Le Li sao, seul poème qu'on peut lui attribuer avec certitude, apparaît comme une sorte d'autobiographie de l'esprit. Après avoir relaté sa naissance et son lignage, le poète passe à un catalogue de ses vertus qu'il énonce en un langage allégorique, employant les fleurs et les plantes comme symboles. Il explique que le maître qu'il servait prêta l'oreille à la calomnie et le bannit. En désespoir, il quitte la terre et monte dans un char tiré par des dragons. À part quelques anathèmes lancés contre les mœurs corrompues du monde et des réflexions morales sur les temps anciens, le reste du poème raconte le voyage surnaturel, dont le but paraît la quête d'une déesse ou d'une belle dame légendaire qui sera son épouse. Mais où qu'il se dirige, aux demeures des déesses, au mont céleste de l'Ouest mystérieux, il ne rencontre que déboires et chagrin. Le poème finit sur un cri de douleur et d'angoisse. De ce bref résumé, on peut voir au moins que cette œuvre, nulle part, ne donne tort aux faits de la biographie.

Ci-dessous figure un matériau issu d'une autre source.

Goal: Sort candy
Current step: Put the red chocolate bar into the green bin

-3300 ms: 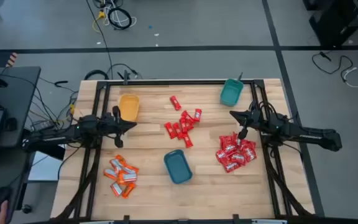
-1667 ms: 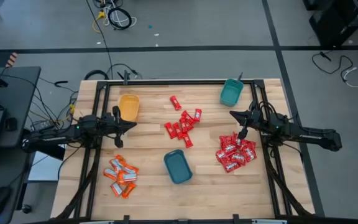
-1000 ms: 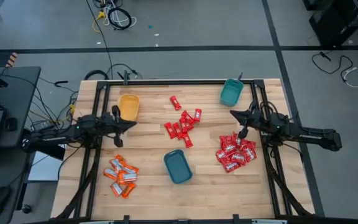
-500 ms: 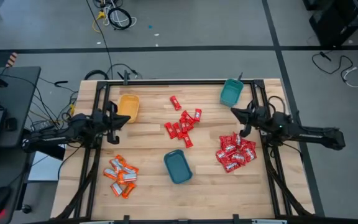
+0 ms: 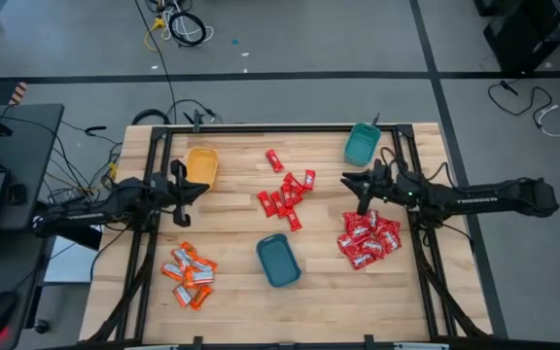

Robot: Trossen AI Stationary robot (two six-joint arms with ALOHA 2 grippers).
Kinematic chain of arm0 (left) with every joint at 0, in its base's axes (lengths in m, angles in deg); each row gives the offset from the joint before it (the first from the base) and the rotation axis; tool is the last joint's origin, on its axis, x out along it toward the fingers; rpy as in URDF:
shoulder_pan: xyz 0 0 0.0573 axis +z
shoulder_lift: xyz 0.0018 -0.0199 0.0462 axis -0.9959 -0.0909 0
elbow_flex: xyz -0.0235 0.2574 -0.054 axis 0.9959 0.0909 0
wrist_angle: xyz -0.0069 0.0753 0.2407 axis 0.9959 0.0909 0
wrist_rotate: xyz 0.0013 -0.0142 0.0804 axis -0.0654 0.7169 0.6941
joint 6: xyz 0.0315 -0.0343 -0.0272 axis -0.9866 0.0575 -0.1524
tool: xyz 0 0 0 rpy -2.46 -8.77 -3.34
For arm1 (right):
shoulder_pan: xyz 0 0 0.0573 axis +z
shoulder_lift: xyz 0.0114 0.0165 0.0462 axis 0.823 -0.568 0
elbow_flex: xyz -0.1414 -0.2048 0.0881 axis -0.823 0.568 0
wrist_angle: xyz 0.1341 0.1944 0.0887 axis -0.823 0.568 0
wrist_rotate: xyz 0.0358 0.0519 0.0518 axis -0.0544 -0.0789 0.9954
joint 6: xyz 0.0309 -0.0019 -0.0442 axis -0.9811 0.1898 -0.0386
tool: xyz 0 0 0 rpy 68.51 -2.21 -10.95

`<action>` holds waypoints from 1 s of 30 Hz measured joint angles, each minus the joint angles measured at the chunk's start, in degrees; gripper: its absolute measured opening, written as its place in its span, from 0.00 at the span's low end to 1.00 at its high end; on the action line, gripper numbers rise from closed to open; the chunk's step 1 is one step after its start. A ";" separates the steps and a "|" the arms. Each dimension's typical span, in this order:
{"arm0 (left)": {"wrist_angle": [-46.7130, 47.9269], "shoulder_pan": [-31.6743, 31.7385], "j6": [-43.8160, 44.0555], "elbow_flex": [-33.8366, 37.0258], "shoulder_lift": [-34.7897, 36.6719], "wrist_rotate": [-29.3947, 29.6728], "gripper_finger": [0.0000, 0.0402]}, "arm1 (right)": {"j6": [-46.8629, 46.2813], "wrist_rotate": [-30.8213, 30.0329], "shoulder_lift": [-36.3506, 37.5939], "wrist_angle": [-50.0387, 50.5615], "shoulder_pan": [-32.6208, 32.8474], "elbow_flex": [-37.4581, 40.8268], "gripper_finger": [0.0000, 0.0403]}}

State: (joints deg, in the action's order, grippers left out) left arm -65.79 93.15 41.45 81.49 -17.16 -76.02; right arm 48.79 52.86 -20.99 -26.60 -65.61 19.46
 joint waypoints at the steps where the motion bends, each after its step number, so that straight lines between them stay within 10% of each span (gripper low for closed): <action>1: -0.33 0.00 -0.48 0.00 -0.65 0.00 0.03 | 0.59 0.00 -1.96 0.06 0.00 -1.21 0.24; 30: -1.72 0.00 -1.56 0.01 -10.15 5.86 0.03 | 13.51 1.01 -40.32 12.37 -0.07 -29.15 0.56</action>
State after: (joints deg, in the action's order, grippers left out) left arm -67.51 93.15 39.89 81.50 -27.31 -70.16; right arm 62.30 53.86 -61.30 -14.23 -65.67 -9.68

Il n'est aucun doute que Li sao contient des éléments chamanistes, tels le vol aérien, la quête amoureuse d'une déesse, qui paraît ailleurs, dans le recueil Chuci, dans un contexte explicitementchamaniste. Certains traits de chamanisme ont dû être empruntés par Qu Yuan aux traditions de son pays natal, insigne à cette époque par la prédominance de ce phénomène religieux.
D'autre part, une analyse du poème fournit beaucoup d'indications, notamment que l'auteur était très entendu aux traditions culturelles du Nord, centre ancien de la civilisation chinoise, et que, malgré son originalité éclatante, la poésie de Qu Yuan est faite d'éléments préexistants et divers.